The presented charging plug is magnetic, a feature often believed to be a Macintosh patent, but is actually licensed and developed by Rosenberger. The connector comes with current ratings of 10, 30 or 50A and specified continuous power at a flex voltage of 12 to 48 V. It features 2 additional communication pins (making it 4) as well as 2 pins for 12 V/2A assistance power lines. Mass production at Rosenberger is scheduled for April 2011. The specifications are open however, so other EnergyBus members like Odu, Singatron and IMS might follow suit.

The Swiss ‘Impuls’ pedelec embodies EnergyBus’ core: effective innovation through cooperation. Three members (Panasonic for charger, TD Hitech for battery, Electragil for motor and sensor) have concerted their efforts to put together a vehicle that is operated with EnergyBus only. Gerry Schneider of Electragil reflects that “Now (with the protocol defined) the decision to use EnergyBus pays off, because only now, we can move and apply new features incredibly fast.”

About EnergyBus

EnergyBus is designed as an open standard, which means that anyone who becomes a member of the organization can use the EnergyBus specifications and network. Companies like Bosch, Sanyo, Panasonic, Philips, BionX, Varta and more already joined the non-profit association.

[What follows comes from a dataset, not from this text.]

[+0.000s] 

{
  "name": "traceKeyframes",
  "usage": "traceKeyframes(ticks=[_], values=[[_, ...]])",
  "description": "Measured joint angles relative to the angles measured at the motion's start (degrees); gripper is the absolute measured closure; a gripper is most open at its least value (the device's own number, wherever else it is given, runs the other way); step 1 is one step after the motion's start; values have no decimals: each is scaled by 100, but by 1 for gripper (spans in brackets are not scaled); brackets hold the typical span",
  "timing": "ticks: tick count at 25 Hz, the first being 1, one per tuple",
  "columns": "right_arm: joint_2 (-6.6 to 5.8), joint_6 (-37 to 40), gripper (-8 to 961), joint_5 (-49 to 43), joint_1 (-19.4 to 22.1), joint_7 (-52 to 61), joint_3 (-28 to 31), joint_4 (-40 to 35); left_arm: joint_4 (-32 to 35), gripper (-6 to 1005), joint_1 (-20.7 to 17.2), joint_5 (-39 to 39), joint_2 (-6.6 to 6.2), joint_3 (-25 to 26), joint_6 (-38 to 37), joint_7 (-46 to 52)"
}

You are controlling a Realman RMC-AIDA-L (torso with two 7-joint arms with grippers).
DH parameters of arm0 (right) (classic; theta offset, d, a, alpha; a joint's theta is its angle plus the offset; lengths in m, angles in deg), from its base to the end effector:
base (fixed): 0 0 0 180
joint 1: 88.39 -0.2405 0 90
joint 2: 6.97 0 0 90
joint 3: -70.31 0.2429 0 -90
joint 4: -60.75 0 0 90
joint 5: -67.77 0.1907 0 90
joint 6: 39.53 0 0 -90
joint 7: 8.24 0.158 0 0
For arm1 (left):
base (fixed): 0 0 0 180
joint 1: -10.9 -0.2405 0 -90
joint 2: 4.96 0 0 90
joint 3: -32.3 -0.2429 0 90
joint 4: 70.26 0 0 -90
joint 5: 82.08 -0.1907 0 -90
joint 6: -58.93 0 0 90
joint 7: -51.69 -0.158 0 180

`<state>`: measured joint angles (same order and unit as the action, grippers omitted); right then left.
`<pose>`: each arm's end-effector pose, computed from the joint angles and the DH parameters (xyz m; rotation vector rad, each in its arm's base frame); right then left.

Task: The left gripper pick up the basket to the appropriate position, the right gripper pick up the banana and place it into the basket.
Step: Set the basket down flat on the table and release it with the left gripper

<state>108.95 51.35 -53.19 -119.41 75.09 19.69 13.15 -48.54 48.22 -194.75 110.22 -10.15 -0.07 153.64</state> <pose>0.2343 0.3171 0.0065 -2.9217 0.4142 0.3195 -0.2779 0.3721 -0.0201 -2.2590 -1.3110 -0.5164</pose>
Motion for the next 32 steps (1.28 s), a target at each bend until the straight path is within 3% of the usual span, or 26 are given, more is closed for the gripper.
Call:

EnergyBus enables electric components to exchange energy as well as information, using only one connection. This means, that single components can easily be interchanged and therefore combined freely. The EnergyBus Standard shall become for the LEV industry, i.e. manufacturers of e-scooters, pedelecs, e- bikes, what USB is for the IT industry.

For the future of e-mobility, EBS is currently the only existing option for a public infrastructure, where vehicles of all manufacturers can be charged safely – using one connector standard. The EnergyBus scope shall be widened in the future to cover not only LEVs, but bigger energy networks and devices.